SELECT r.trx_id AS waiting_trx_id, r.trx_mysql_thread_id AS waiting_thread,

TIMESTAMPDIFF(SECOND, r.trx_wait_started, CURRENT_TIMESTAMP) AS wait_time,

r.trx_query AS waiting_query,

l.lock_table AS waiting_table_lock,

b.trx_id AS blocking_trx_id, b.trx_mysql_thread_id AS blocking_thread,

SUBSTRING(p.host, 1, INSTR(p.host, ':') - 1) AS blocking_host,

SUBSTRING(p.host, INSTR(p.host, ':') +1) AS blocking_port,

IF(p.command = "Sleep", p.time, 0) AS idle_in_trx,

b.trx_query AS blocking_query

FROM INFORMATION_SCHEMA.INNODB_LOCK_WAITS AS w

INNER JOIN INFORMATION_SCHEMA.INNODB_TRX AS b ON b.trx_id = w.blocking_trx_id

INNER JOIN INFORMATION_SCHEMA.INNODB_TRX AS r ON r.trx_id = w.requesting_trx_id

INNER JOIN INFORMATION_SCHEMA.INNODB_LOCKS AS l ON w.requested_lock_id = l.lock_id

LEFT JOIN INFORMATION_SCHEMA.PROCESSLIST AS p ON p.id = b.trx_mysql_thread_id

ORDER BY wait_time DESC\G

*************************** 1. row ***************************

waiting_trx_id: 5D03

waiting_thread: 3

wait_time: 6

waiting_query: select * from store limit 1 for update

waiting_table_lock: `sakila`.`store`

blocking_trx_id: 5D02

blocking_thread: 2

blocking_host: localhost

blocking_port: 40298

idle_in_trx: 8

blocking_query: NULL

The result shows that thread 3 has been waiting for 6 seconds to lock a row in the store table. It is blocked on thread 2, which has been idle for 8 seconds.
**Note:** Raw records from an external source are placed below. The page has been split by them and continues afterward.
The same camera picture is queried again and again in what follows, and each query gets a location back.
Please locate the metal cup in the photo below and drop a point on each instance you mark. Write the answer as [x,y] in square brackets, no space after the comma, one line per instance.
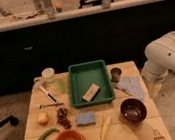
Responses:
[116,74]

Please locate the blue sponge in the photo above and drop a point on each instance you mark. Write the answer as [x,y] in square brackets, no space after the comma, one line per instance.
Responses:
[85,119]

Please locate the white black marker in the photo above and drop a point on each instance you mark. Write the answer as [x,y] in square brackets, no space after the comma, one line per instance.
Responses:
[49,95]

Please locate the dark purple bowl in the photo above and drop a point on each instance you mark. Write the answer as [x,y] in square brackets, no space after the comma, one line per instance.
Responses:
[133,110]

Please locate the wooden block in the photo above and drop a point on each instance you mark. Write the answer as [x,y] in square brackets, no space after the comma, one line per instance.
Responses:
[91,92]

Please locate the yellow banana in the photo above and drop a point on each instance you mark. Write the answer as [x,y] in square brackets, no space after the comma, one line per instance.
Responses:
[105,127]

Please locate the white mug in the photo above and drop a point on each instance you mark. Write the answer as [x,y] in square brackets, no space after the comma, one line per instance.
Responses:
[47,76]

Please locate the green cucumber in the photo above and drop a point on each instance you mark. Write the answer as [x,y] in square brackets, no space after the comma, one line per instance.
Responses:
[45,134]

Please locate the dark red grape bunch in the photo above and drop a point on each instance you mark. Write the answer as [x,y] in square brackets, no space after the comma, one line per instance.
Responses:
[62,118]

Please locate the yellow apple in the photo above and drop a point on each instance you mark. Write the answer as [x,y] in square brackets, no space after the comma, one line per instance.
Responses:
[42,118]

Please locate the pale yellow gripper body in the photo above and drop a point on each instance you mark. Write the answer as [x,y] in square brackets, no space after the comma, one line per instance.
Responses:
[154,90]

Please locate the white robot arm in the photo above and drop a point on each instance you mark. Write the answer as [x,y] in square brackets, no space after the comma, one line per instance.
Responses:
[160,55]

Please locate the green plastic tray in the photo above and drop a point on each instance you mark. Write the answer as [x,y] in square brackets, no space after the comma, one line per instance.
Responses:
[82,77]

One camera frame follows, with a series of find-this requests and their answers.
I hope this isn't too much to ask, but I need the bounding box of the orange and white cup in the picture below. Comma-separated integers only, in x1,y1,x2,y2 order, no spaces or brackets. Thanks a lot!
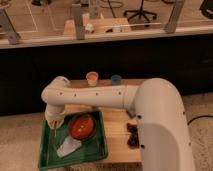
86,71,99,87

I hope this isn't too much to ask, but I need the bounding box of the white crumpled cloth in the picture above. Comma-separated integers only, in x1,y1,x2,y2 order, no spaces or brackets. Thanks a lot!
57,136,82,158

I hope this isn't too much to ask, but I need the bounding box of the dark grape bunch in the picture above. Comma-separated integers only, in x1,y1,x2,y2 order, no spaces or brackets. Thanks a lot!
126,123,139,148

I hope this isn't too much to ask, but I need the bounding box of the black office chair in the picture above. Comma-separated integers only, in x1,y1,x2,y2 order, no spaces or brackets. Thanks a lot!
123,0,157,23

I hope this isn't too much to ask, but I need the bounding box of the blue sponge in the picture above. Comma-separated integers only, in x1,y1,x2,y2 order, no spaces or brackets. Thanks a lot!
126,110,136,118

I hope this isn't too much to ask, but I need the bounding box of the grey metal post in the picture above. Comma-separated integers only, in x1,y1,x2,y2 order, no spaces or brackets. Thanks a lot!
0,9,20,45
164,0,185,33
72,4,85,40

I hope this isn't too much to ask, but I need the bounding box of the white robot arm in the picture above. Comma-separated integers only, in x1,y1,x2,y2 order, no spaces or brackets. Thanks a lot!
41,76,196,171

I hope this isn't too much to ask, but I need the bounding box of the grey metal post middle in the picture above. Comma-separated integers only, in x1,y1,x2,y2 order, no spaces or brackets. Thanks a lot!
72,4,85,40

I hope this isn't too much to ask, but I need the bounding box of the grey metal post left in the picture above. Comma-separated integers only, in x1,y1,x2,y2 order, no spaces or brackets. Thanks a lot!
0,9,20,45

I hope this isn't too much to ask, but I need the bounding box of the small wooden background table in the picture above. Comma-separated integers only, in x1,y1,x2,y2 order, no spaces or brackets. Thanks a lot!
64,18,131,36

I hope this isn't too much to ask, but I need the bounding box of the black cable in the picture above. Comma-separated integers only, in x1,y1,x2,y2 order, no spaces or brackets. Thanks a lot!
187,115,213,126

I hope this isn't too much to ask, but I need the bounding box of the green plastic tray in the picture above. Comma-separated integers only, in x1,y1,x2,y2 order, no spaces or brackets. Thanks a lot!
38,111,108,171

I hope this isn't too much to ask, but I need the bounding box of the red bowl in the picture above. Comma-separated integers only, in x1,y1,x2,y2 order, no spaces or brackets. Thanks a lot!
68,114,95,140

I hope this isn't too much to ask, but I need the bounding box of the grey metal post right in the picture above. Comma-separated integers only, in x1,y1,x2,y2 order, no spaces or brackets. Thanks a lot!
164,0,185,33

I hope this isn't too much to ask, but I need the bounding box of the blue cup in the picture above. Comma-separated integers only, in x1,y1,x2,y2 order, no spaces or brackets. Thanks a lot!
110,74,122,85
If you’re suffering from a lot of locking due to threads that are idle in a transaction, the following variation can show you how many queries are blocked on which threads, without all the verbosity:

SELECT CONCAT('thread ', b.trx_mysql_thread_id, ' from ', p.host) AS who_blocks,

IF(p.command = "Sleep", p.time, 0) AS idle_in_trx,

MAX(TIMESTAMPDIFF(SECOND, r.trx_wait_started, NOW())) AS max_wait_time,

COUNT(*) AS num_waiters

FROM INFORMATION_SCHEMA.INNODB_LOCK_WAITS AS w

INNER JOIN INFORMATION_SCHEMA.INNODB_TRX AS b ON b.trx_id = w.blocking_trx_id

INNER JOIN INFORMATION_SCHEMA.INNODB_TRX AS r ON r.trx_id = w.requesting_trx_id

LEFT JOIN INFORMATION_SCHEMA.PROCESSLIST AS p ON p.id = b.trx_mysql_thread_id

GROUP BY who_blocks ORDER BY num_waiters DESC\G

*************************** 1. row ***************************

who_blocks: thread 2 from localhost:40298

idle_in_trx: 1016

max_wait_time: 37

num_waiters: 8

The result shows that thread 2 has now been idle for a much longer time, and at least one thread has been waiting for up to 37 seconds for it to release its locks. There are eight threads waiting for thread 2 to finish its work and commit.

We’ve found that idle-in-transaction locking is a common cause of emergency problems, and is sometimes difficult for people to diagnose. The pt-kill tool from Percona Toolkit can be configured to kill long-running idle transactions to prevent this situation. Percona Server itself also supports an idle transaction timeout parameter to accomplish the same thing.


[230] InnoDB honors several “magical” table names as instructions. Current practice is to use dynamically settable server variables, but InnoDB has been around a long time, so it still has some old behaviors.